Novel TBC1D8B variant causes neonatal nephrotic syndrome combined with acute kidney injury

Nephrotic syndrome (NPHS), characterized by proteinuria, hypoalbuminemia, and edema, can be caused by genetic variations. TBC1D8B was recently discovered as a novel disease-causing gene for X-linked NPHS. With only a few reported cases, the clinical manifestations associated with variants of this gene need to be further examined.

This study will enrich the mutational and phenotypic spectra of TBC1D8B and demonstrate the potential of this gene variants to cause early-onset NPHS leading to severe kidney disease.

We recruited a newborn with NPHS complicated by acute kidney injury (AKI) and his parents and tested the potential genetic cause of the disease through trio-whole exome sequencing and Sanger sequencing.

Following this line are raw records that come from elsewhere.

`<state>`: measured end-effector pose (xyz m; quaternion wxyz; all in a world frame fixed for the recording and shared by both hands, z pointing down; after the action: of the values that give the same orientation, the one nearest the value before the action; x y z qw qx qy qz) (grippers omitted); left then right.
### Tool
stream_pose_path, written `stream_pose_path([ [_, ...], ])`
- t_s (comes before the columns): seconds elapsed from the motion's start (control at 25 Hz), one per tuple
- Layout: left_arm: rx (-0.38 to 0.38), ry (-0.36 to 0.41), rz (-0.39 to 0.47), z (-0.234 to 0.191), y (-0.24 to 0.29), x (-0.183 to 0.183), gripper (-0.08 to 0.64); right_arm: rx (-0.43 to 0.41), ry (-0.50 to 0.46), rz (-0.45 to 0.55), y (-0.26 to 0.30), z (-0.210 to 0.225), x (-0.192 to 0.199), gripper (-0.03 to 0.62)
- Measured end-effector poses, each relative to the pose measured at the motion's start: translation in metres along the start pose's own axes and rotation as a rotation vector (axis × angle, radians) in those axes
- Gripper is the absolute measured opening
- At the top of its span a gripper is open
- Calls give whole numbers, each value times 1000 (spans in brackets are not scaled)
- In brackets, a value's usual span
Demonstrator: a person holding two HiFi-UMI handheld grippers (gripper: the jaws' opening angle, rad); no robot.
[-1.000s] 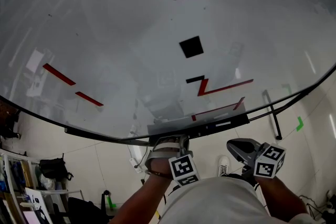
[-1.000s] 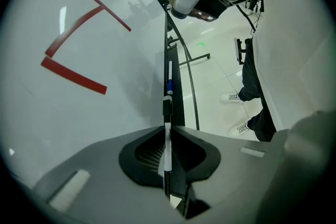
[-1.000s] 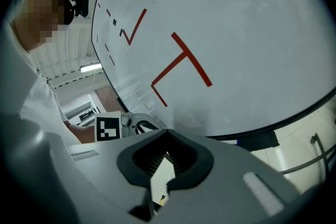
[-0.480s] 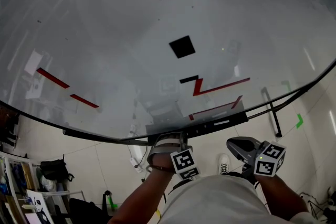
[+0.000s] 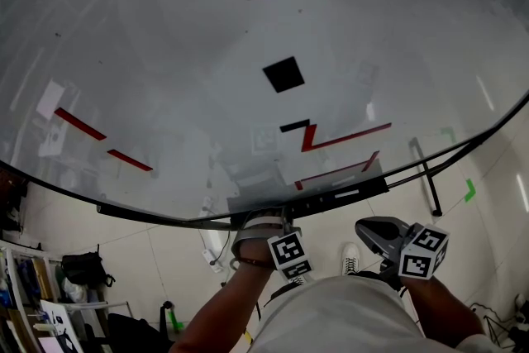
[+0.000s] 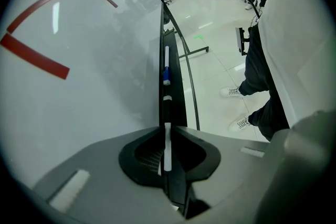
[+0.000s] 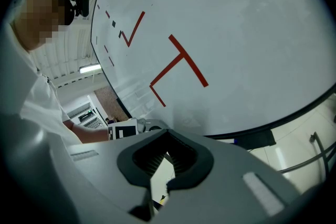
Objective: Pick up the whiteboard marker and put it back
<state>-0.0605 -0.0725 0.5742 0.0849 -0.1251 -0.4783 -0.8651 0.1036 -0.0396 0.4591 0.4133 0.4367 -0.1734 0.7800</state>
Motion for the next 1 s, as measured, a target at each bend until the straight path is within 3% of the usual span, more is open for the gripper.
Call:
stream_pose_path([
  [1.0, -42, -14, 27, -5, 10, 1, 67, 12, -7, -6, -2, 1, -2, 2],
])
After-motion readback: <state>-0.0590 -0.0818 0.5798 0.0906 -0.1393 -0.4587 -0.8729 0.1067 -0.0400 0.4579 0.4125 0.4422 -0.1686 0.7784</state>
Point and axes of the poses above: the fingertips, and each gripper's own axes: y forward along the fingers, z to its right, x out of its underside, the point moved 2 cm from there along -y, backward along the fingers, and after that the axes turned 14 degrees about z, right-handed, at the moved point
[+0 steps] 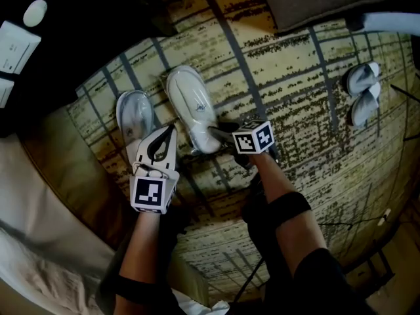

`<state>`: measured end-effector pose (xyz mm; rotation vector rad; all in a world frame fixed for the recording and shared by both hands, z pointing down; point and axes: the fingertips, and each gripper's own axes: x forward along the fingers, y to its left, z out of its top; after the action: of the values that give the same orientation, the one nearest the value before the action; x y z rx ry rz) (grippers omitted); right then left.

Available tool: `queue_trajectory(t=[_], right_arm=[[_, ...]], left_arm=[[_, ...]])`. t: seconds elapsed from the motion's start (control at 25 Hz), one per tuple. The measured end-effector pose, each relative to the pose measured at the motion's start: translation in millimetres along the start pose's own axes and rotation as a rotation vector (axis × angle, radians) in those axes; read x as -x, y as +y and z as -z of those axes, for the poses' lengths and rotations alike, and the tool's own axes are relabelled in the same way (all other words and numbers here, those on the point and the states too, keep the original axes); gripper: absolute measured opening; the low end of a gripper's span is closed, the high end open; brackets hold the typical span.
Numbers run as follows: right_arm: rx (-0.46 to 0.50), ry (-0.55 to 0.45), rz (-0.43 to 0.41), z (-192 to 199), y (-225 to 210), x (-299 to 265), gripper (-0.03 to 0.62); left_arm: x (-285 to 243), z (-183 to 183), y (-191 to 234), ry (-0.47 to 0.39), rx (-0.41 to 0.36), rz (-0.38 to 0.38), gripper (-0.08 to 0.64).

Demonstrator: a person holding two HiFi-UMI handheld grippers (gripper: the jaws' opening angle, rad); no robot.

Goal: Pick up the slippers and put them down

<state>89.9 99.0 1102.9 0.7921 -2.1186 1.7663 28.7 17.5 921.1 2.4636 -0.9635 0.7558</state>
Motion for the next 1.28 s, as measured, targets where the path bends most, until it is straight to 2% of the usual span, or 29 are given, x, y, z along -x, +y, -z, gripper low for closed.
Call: queue_trajectory(t=[0.28, 0.52, 0.64, 0.72, 0.96, 1.12, 1.28], right_arm=[[-0.014, -0.056, -0.075, -5, 12, 7, 0.114], [0.038, -0.054, -0.091, -13, 26, 14, 0.112], [0.073, -0.047, -0.107, -22, 44, 19, 0.112], [0.092, -0.043, -0.108, -29, 56, 21, 0.112], [0.175, -0.023, -0.112, -69, 97, 17, 0.112], [0.215, -0.035, -0.105, -104, 118, 3, 0.112], [0.249, -0.061, -0.087, -145, 134, -18, 0.112]], left_arm=[[8, 12, 14, 0.013, 0.017, -0.031, 0.000], [12, 14, 22, 0.005, 0.028, -0.060, 0.000], [17, 15, 26, -0.002, -0.004, -0.055, 0.000], [21, 10, 30, -0.007, 0.011, -0.069, 0.000], [36, -17, 54, -0.048, 0.065, -0.130, 0.000], [42, -28, 75, -0.069, 0.013, -0.139, 0.000], [47, -45, 101, -0.097, 0.036, -0.178, 0.000]])
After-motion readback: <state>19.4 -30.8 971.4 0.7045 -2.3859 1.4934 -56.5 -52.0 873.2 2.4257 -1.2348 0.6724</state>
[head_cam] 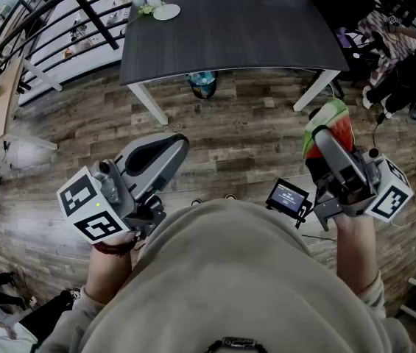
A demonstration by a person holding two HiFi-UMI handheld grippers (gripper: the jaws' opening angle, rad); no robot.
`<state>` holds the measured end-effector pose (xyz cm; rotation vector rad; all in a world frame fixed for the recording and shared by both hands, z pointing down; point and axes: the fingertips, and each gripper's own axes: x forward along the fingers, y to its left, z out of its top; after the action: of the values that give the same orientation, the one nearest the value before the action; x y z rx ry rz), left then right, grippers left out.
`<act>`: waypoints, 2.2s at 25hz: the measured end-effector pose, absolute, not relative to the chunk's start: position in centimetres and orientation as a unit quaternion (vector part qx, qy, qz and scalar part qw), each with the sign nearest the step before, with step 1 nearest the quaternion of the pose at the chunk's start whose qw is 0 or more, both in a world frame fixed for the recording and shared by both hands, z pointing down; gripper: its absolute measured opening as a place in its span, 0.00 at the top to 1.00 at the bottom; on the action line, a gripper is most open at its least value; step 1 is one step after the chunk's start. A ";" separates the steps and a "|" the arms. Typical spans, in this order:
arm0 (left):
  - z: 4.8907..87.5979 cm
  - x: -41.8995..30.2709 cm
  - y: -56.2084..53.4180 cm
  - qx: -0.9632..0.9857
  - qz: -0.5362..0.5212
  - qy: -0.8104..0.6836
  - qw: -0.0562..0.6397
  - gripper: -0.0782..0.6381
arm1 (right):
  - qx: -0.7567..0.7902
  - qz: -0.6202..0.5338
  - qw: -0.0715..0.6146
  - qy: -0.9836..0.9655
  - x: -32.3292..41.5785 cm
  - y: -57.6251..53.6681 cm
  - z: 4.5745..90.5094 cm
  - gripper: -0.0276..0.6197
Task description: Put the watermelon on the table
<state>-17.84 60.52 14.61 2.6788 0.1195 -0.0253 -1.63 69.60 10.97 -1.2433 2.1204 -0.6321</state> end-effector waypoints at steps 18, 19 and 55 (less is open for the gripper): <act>14.3 -12.4 62.3 0.972 0.020 0.070 0.223 0.89 | -0.460 -0.266 0.318 0.785 2.8 70.8 13.9 0.65; 14.6 -12.2 62.3 0.972 0.024 0.069 0.224 0.89 | -0.459 -0.266 0.321 0.785 3.2 70.9 14.2 0.65; 16.8 -5.2 46.4 0.960 0.018 0.165 0.223 0.89 | -0.570 -0.206 0.317 0.730 9.1 61.2 12.6 0.65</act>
<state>-5.23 46.35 16.84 2.6513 0.4567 0.0491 9.06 61.17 12.63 -1.5004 1.9217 -0.5411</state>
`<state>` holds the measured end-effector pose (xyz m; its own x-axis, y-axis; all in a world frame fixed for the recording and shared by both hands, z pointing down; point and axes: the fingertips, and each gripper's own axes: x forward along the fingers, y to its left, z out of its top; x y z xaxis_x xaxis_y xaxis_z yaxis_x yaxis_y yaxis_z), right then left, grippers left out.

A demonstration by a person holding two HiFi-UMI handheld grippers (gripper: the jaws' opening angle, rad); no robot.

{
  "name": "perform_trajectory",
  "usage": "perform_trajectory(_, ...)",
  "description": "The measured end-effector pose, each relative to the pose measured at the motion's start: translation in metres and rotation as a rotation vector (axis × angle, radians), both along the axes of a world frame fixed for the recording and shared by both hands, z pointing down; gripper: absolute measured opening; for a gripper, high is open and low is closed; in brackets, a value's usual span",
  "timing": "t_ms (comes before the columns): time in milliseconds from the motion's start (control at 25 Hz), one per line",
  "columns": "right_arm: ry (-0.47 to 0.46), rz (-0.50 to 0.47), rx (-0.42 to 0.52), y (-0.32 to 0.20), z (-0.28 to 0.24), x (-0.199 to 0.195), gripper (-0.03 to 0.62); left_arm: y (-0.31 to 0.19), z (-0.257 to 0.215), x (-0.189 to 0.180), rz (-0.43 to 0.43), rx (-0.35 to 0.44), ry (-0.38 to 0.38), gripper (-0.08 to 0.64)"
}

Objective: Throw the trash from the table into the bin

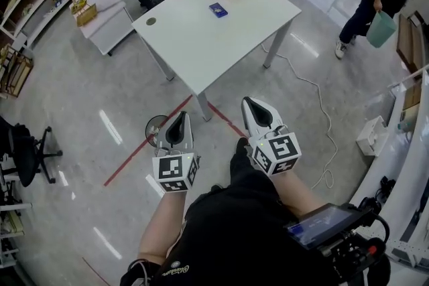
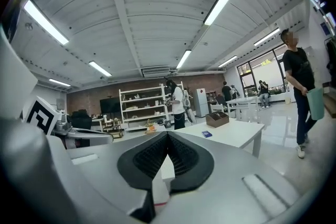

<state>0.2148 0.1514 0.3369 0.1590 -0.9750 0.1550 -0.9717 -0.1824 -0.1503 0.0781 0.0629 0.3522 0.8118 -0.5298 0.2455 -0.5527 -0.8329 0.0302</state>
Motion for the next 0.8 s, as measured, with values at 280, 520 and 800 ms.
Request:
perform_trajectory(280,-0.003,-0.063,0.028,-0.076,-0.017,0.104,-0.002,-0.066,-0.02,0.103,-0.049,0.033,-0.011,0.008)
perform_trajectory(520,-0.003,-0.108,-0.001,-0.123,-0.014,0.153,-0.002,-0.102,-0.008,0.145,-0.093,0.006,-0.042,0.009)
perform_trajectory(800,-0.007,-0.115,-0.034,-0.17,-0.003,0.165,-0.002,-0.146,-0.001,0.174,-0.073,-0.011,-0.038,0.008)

Western blotting (WB) was performed using a mutant plasmid to evaluate mutant protein expression levels. Since the TBC1D8B protein interacts with RAB proteins to catalyze the GTPase hydrolysis process, immunofluorescence (IF) can be used to verify the interaction between the TBC1D8B mutant protein and RAB11A/RAB11B, and thus to confirm its effect on the endocytosis and vesicle recycling functions of RAB proteins within the cell.

The child, at 1 month, showed severe edema and proteinuria and unexplained coma with epilepsy. Ultrasound examination revealed multiple organ enlargement, and MRI showed nonspecific high diffusion-weighted imaging signal characteristics in the splenium of the corpus callosum. Hematoxylin and eosin staining showed diffuse inflammatory cell infiltration in the renal interstitium and multifocal renal tubule lumen expansion. Diffuse fusion of podocyte foot processes was observed under electron microscopy, indicating glomerular podocyte lesions. Genetic testing revealed a maternally inherited novel hemizygous variant, NM_017752: c.628 A > T, p.Lys210Ter, in TBC1D8B. In vitro functional experiments showed that this variant may lead to TBC1D8B protein degradation. IF results showed disrupted interaction with RAB11A/RAB11B, that then affects the biological function of RAB proteins in the process of cell intimal vesicle formation and intracellular transport.